3d-games
Scannednpx machina-cli add skill vudovn/antigravity-kit/3d-games --openclaw3D Game Development
Principles for 3D game systems.
1. Rendering Pipeline
Stages
1. Vertex Processing → Transform geometry
2. Rasterization → Convert to pixels
3. Fragment Processing → Color pixels
4. Output → To screen
Optimization Principles
| Technique | Purpose |
|---|---|
| Frustum culling | Don't render off-screen |
| Occlusion culling | Don't render hidden |
| LOD | Less detail at distance |
| Batching | Combine draw calls |
2. Shader Principles
Shader Types
| Type | Purpose |
|---|---|
| Vertex | Position, normals |
| Fragment/Pixel | Color, lighting |
| Compute | General computation |
When to Write Custom Shaders
- Special effects (water, fire, portals)
- Stylized rendering (toon, sketch)
- Performance optimization
- Unique visual identity
3. 3D Physics
Collision Shapes
| Shape | Use Case |
|---|---|
| Box | Buildings, crates |
| Sphere | Balls, quick checks |
| Capsule | Characters |
| Mesh | Terrain (expensive) |
Principles
- Simple colliders, complex visuals
- Layer-based filtering
- Raycasting for line-of-sight
4. Camera Systems
Camera Types
| Type | Use |
|---|---|
| Third-person | Action, adventure |
| First-person | Immersive, FPS |
| Isometric | Strategy, RPG |
| Orbital | Inspection, editors |
Camera Feel
- Smooth following (lerp)
- Collision avoidance
- Look-ahead for movement
- FOV changes for speed
5. Lighting
Light Types
| Type | Use |
|---|---|
| Directional | Sun, moon |
| Point | Lamps, torches |
| Spot | Flashlight, stage |
| Ambient | Base illumination |
Performance Consideration
- Real-time shadows are expensive
- Bake when possible
- Shadow cascades for large worlds
6. Level of Detail (LOD)
LOD Strategy
| Distance | Model |
|---|---|
| Near | Full detail |
| Medium | 50% triangles |
| Far | 25% or billboard |
7. Anti-Patterns
| ❌ Don't | ✅ Do |
|---|---|
| Mesh colliders everywhere | Simple shapes |
| Real-time shadows on mobile | Baked or blob shadows |
| One LOD for all distances | Distance-based LOD |
| Unoptimized shaders | Profile and simplify |
Remember: 3D is about illusion. Create the impression of detail, not the detail itself.
Source
git clone https://github.com/vudovn/antigravity-kit/blob/main/.agent/skills/game-development/3d-games/SKILL.mdView on GitHub Overview
3D game development fundamentals cover rendering pipeline, shader usage, physics, cameras, and lighting. This skill helps engineers design efficient, believable 3D experiences by selecting appropriate techniques, optimizing performance, and avoiding common anti-patterns. It ties together practical workflows like LOD, culling, and camera behavior.
How This Skill Works
The skill groups core concepts into pillars: Rendering Pipeline, Shader Principles, 3D Physics, Camera Systems, Lighting, and LOD, plus anti-patterns. Each pillar describes techniques, trade-offs, and concrete implementation hints. Practitioners apply this structure to architect scalable 3D systems from asset handling to runtime rendering.
When to Use It
- Planning a new 3D engine or game and choosing rendering and physics strategies.
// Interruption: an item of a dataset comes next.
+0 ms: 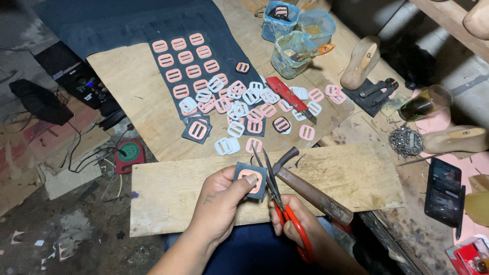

- Implementing custom shaders for special effects or stylized rendering.
- Modeling physics with simple colliders and using raycasting for line-of-sight.
- Designing camera systems for different gameplay styles (TPS, FPS, isometric, orbital).
- Optimizing large 3D worlds with LOD, frustum culling, batching, and baked shadows.
Quick Start
- Step 1: Outline rendering pipeline stages and set targets for culling and LOD.
- Step 2: List material shaders and decide if custom shaders are needed for effects.
- Step 3: Choose collision shapes, pick camera types for gameplay, and plan shadow strategy.
Best Practices
- Prioritize frustum culling and occlusion culling to skip off-screen or hidden geometry.
- Use proper Level of Detail (LOD) progression with distance-based detail for performance.
- Batch draw calls to minimize state changes and GPU overhead.
- Choose simple collision shapes (box, sphere, capsule) and minimize mesh colliders; apply layer-based filtering.
- Profile and optimize shaders; prefer baked or blob shadows when real-time shadows are too costly.
Example Use Cases
- A third-person action game with smooth camera follow and capsule character collider.
- An open-world scene using LOD, frustum occlusion, and batching to maintain high FPS.
- Stylized water and portal effects implemented with custom shaders.
- Terrain with simplified collision shapes and raycasting for LOS checks.
- A mobile title using baked shadows to save rendering cost.